Beth was not prone to hysteria, or panic, or tears, but she felt a pressure in her chest and was finding it difficult to catch her breath. She was also shaking like a leaf. Du Bois spared a glance at her. He could see how pale she was, even covered in dry blood. He wished he could have this sort of response, a normal healthy response, to having just killed a lot of people who largely didn’t deserve it. Instead for him it was a very cold and clinical, some would say cynical, equation. He would kill tens and many thousands would survive.

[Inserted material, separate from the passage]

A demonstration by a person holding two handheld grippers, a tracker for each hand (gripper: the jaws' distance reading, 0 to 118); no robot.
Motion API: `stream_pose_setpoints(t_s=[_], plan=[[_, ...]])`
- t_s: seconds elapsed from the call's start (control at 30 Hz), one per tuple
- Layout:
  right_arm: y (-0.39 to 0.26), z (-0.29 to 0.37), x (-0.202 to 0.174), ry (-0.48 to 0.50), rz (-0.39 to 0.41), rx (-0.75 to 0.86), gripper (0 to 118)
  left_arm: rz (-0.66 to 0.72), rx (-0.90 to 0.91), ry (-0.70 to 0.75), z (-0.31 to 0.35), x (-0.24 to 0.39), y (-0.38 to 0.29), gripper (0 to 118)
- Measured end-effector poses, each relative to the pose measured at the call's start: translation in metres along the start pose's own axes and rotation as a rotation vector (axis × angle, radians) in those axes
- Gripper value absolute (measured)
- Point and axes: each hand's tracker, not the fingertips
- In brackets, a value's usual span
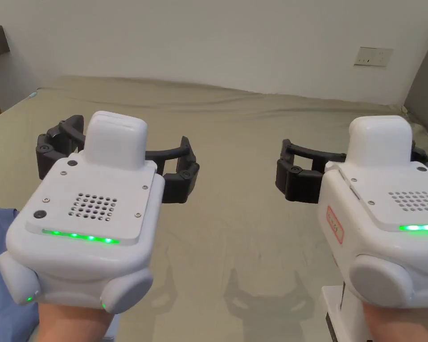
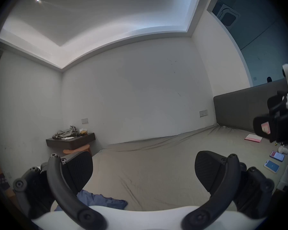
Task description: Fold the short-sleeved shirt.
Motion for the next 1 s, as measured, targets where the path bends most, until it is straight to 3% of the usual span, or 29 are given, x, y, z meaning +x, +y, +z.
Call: stream_pose_setpoints(t_s=[0.27, 0.43, 0.5, 0.53, 0.57, 0.6, 0.63, 0.67, 0.7, 0.73, 0.8, 1.0], plan=[[0.0, 0.007, -0.004, -0.022, 0.05, 0.03, 118, 0.033, 0.006, 0.002, -0.002, -0.002, -0.006, 118], [0.006, 0.013, -0.003, 0.034, 0.024, 0.042, 118, 0.031, 0.008, -0.004, -0.004, -0.003, -0.006, 117], [0.006, 0.012, -0.007, 0.026, 0.049, 0.042, 118, 0.028, 0.009, -0.011, -0.002, -0.001, -0.004, 108], [0.006, 0.012, -0.007, 0.032, 0.062, 0.041, 117, 0.025, 0.009, -0.017, -0.002, -0.001, -0.004, 86], [0.007, 0.012, -0.008, 0.043, 0.065, 0.039, 111, 0.022, 0.01, -0.019, -0.002, 0.0, -0.003, 62], [0.007, 0.012, -0.009, 0.055, 0.065, 0.035, 95, 0.011, 0.013, -0.015, -0.001, 0.003, -0.003, 39], [0.007, 0.012, -0.01, 0.056, 0.064, 0.036, 51, 0.006, 0.014, -0.015, -0.001, 0.003, -0.003, 18], [0.007, 0.011, -0.01, 0.051, 0.064, 0.037, 7, 0.006, 0.015, -0.019, -0.002, 0.003, -0.003, 12], [0.006, 0.009, -0.01, 0.003, 0.08, 0.036, 1, 0.01, 0.015, -0.03, -0.002, 0.003, -0.003, 9], [0.004, 0.008, -0.014, 0.021, 0.082, 0.061, 1, 0.02, 0.012, -0.05, -0.002, 0.004, -0.003, 0], [0.004, 0.005, -0.01, 0.071, 0.07, 0.006, 1, 0.033, 0.019, -0.059, -0.001, 0.003, -0.004, 0], [-0.004, 0.005, -0.011, 0.039, 0.056, 0.007, 1, 0.022, 0.009, -0.074, -0.007, 0.007, -0.003, 0]])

‘Okay, Beth. If you concentrate you can control this.’
‘Control this? Control this! I’ve just committed mass murder with some fucking madman! I don’t want to control this!’

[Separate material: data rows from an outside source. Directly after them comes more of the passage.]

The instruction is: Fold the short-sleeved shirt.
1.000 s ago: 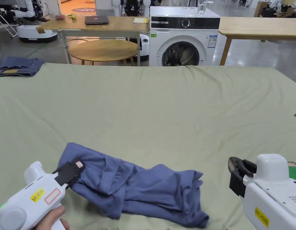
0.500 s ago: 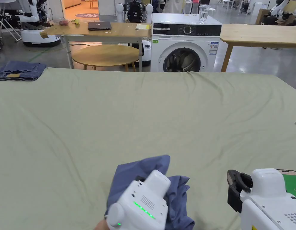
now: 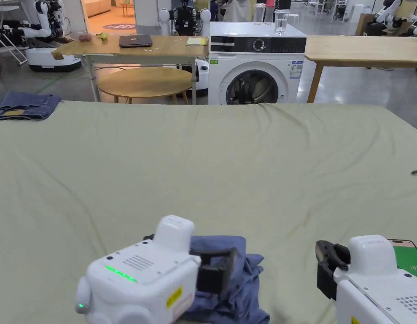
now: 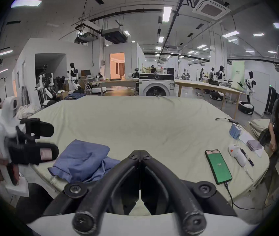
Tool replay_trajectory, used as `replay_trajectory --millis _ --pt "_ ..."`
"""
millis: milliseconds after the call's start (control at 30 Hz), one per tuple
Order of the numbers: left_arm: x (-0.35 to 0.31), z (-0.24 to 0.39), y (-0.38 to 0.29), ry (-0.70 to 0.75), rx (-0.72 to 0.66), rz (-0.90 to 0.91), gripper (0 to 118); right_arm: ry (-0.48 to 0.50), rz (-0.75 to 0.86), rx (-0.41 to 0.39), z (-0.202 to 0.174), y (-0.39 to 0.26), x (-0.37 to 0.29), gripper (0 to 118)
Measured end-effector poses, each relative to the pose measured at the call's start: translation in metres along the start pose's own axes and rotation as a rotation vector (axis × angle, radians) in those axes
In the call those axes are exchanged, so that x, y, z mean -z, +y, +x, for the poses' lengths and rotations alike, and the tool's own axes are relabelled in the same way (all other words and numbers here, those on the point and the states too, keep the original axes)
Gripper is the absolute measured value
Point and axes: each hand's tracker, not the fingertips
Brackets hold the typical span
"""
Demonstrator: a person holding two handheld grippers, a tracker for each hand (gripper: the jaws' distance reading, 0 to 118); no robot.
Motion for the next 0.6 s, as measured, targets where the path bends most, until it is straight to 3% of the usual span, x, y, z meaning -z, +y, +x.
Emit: replay_trajectory --millis 33,67,100,133,233,400,533,600 --pt "0.006 -0.016 -0.002 -0.010 -0.116 -0.022 80 0.004 -0.010 -0.006 -0.003 0.000 0.002 0" --pt "0.013 -0.032 -0.007 -0.049 -0.232 -0.061 51 0.008 -0.016 -0.009 -0.006 -0.001 0.004 0" --pt "0.021 -0.040 -0.011 -0.075 -0.290 -0.041 12 0.014 -0.020 -0.012 -0.007 -0.002 0.006 0" --pt "0.036 -0.043 -0.016 -0.063 -0.332 -0.053 6 0.021 -0.028 -0.013 -0.009 -0.003 0.007 0" --pt "0.071 -0.040 -0.032 -0.149 -0.372 -0.170 6 0.028 -0.053 -0.018 -0.012 -0.004 0.012 0" --pt "0.112 0.009 -0.067 -0.267 -0.187 -0.352 6 0.034 -0.087 0.001 -0.012 -0.006 0.017 0" --pt "0.103 -0.004 -0.066 -0.240 -0.333 -0.265 5 0.063 -0.109 -0.003 -0.022 -0.009 0.024 0" --pt "0.081 -0.010 -0.052 -0.198 -0.295 -0.193 5 0.099 -0.121 0.012 -0.030 -0.010 0.034 0"
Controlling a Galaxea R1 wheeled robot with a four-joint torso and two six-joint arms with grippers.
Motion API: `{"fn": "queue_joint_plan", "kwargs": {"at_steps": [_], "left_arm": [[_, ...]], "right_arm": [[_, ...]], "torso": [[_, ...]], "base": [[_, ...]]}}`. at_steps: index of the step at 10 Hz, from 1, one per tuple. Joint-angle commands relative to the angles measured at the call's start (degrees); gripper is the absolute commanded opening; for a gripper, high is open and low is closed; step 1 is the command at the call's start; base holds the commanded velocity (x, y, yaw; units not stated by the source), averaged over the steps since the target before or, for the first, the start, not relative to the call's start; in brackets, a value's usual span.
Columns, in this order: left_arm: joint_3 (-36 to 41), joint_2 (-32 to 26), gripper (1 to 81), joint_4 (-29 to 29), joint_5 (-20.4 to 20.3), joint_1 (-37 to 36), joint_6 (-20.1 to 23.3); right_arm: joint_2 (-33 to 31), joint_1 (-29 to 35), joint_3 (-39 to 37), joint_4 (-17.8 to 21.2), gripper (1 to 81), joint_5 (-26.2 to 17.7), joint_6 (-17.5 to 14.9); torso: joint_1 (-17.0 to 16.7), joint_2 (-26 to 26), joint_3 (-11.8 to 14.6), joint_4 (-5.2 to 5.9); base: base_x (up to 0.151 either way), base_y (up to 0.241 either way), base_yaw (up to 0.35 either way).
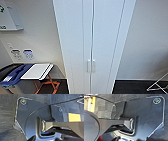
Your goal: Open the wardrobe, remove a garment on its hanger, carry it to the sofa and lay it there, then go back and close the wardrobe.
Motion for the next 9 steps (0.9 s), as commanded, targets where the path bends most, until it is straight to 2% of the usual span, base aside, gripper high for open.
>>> {"fn": "queue_joint_plan", "kwargs": {"at_steps": [1,9], "left_arm": [[1.0,-1.2,81.1,0.8,2.9,-2.2,0.4],[1.0,-1.0,81.1,0.8,2.7,-1.9,0.4]], "right_arm": [[-3.0,2.2,3.4,0.2,81.1,-2.8,-0.2],[-4.9,2.2,4.9,-0.5,81.1,-4.3,-1.0]], "torso": [[0.1,0.0,0.0,0.00],[0.1,0.0,0.0,0.00]], "base": [[0.094,0.000,0.000],[0.100,0.000,0.000]]}}
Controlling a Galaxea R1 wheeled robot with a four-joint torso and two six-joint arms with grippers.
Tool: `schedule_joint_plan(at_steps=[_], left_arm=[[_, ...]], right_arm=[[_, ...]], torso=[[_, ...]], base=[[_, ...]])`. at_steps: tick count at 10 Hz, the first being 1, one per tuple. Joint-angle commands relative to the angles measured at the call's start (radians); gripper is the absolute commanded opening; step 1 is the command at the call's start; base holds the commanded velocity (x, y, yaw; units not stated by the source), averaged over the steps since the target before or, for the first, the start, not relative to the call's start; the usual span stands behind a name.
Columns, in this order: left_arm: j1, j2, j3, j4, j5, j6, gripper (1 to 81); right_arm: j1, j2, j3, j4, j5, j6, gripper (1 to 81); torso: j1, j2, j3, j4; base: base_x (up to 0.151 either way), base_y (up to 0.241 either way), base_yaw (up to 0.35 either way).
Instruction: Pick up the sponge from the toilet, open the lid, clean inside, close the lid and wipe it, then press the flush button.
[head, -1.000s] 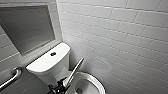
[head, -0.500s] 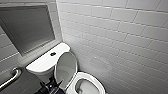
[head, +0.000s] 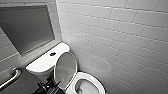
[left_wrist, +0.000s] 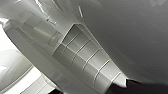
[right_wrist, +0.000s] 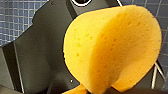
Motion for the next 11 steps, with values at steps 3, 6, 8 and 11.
schedule_joint_plan(at_steps=[3,6,8,11], left_arm=[[0.023,-0.110,-0.005,0.190,-0.078,0.008,81.1],[0.094,-0.118,-0.019,0.261,-0.095,-0.002,81.1],[0.103,-0.123,-0.050,0.416,-0.102,0.007,81.1],[0.145,-0.046,-0.290,1.159,-0.061,-0.007,81.1]], right_arm=[[0.014,-0.028,0.027,-0.010,-0.069,0.002,1.0],[0.011,-0.028,0.030,-0.010,-0.069,0.002,1.0],[0.011,-0.030,0.030,-0.010,-0.069,0.002,1.0],[0.014,-0.030,0.026,-0.013,-0.069,-0.006,1.0]], torso=[[0.000,0.000,0.000,0.000],[0.000,0.000,0.000,0.000],[0.000,0.000,0.000,0.000],[0.000,0.000,0.000,0.000]], base=[[0.000,0.000,0.000],[0.000,0.000,0.000],[0.000,0.000,0.000],[0.000,0.000,0.000]])
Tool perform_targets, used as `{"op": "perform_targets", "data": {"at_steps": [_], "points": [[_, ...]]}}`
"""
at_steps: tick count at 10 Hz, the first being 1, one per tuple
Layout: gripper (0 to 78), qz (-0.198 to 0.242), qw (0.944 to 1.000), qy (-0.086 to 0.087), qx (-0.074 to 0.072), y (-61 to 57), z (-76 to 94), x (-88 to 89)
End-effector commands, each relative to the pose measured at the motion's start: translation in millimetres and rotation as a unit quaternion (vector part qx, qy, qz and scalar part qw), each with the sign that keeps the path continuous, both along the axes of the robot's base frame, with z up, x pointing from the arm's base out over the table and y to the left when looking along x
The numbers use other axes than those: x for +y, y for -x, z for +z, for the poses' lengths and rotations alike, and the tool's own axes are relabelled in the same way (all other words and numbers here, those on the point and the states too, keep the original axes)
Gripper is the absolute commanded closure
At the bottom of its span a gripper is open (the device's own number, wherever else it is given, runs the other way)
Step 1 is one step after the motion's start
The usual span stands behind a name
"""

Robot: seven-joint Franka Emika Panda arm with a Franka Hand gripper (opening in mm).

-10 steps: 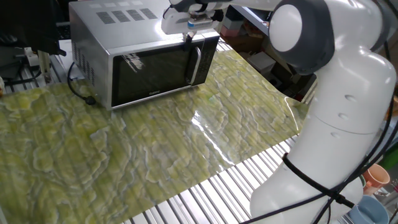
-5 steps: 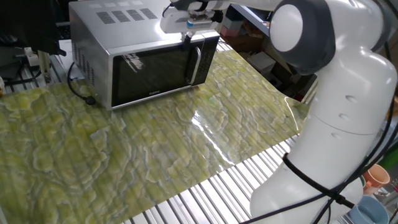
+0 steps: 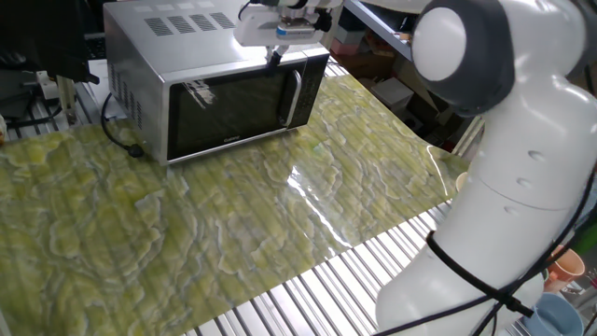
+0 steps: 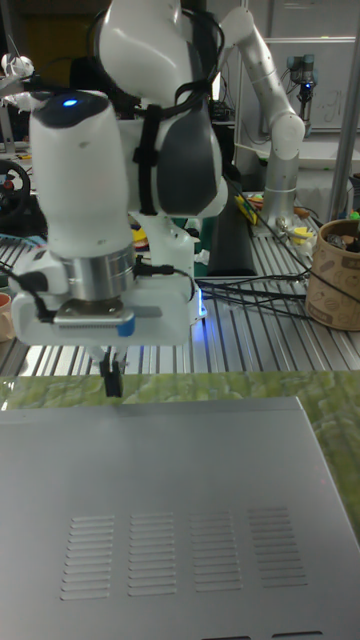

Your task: Put the bowl into the microwave

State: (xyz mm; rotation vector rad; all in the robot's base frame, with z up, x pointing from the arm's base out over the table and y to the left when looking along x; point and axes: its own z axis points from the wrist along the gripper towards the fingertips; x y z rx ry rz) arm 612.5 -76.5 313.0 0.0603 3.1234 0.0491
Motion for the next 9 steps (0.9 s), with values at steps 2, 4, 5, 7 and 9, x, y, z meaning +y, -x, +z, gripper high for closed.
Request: {"op": "perform_targets", "data": {"at_steps": [2,4,5,7,9], "points": [[76.4,0.000,0.9998,0.007,-0.018,41.6,32.6,51.4],[76.4,0.008,0.9992,0.013,-0.036,46.6,34.7,55.9],[76.4,0.011,0.9990,0.013,-0.043,46.5,34.7,55.3],[76.4,0.024,0.9985,0.012,-0.047,45.5,34.9,55.8],[76.4,0.024,0.9992,0.023,-0.021,49.7,34.7,60.1]]}}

‘We had no choice. The death of those people was the fault of the men who have your sister. I need to know if you want your sister back.’ They were on the hard shoulder now, undertaking car after car.
‘You bastard.’
Manipulative or not, he needed her help.
‘Undoubtedly. I need you to handle a gun. Are you with me?’ She said nothing but he noticed that the shaking had stopped.
‘Why didn’t we just drive away with Talia? This thing’s armoured, right?’ Beth asked, though in the heat of the gunfight it hadn’t occurred to her.
‘We were armed to the teeth and very difficult to kill. It never occurred to me that we’d lose.’
‘So they can’t be killed either?’
‘There are ways, and I’m carrying two now.’ He had his .45 back. It was loaded with the only magazine of nanite-tipped bullets he had. He also had the punch dagger on his belt buckle. Beth didn’t say anything.
King Jeremy glanced in the side mirrors again. It was definitely the same Range Rover and it was closing on them fast. They must have been augmented somehow, which worried him. He’d heard rumours of other agencies that knew about the lost tech. He’d heard names like the City of Brass and the Circle but nothing more than that. If the goth girl was living tech, it could explain why others would be interested. He assumed they hadn’t fallen for the cosmetic changes they’d made to the van. The gunfight had been fun but he didn’t relish another.
Dracimus was next to him in the van’s cab. He hadn’t stopped talking about the fight and shooting the blond guy. Baron Albedo was in the back looking after the girl and stopping Inflictor from doing anything to her. Jeremy was trying to decide whether or not to try and bluff it or put some more of his uploaded skills into use and drive like he was playing Fire and Gasoline. British cars were boring. He had a pretty good visual overlay to make the whole thing look cooler if he went for it. He wanted to, but getting out of the country stealthily would make life easier.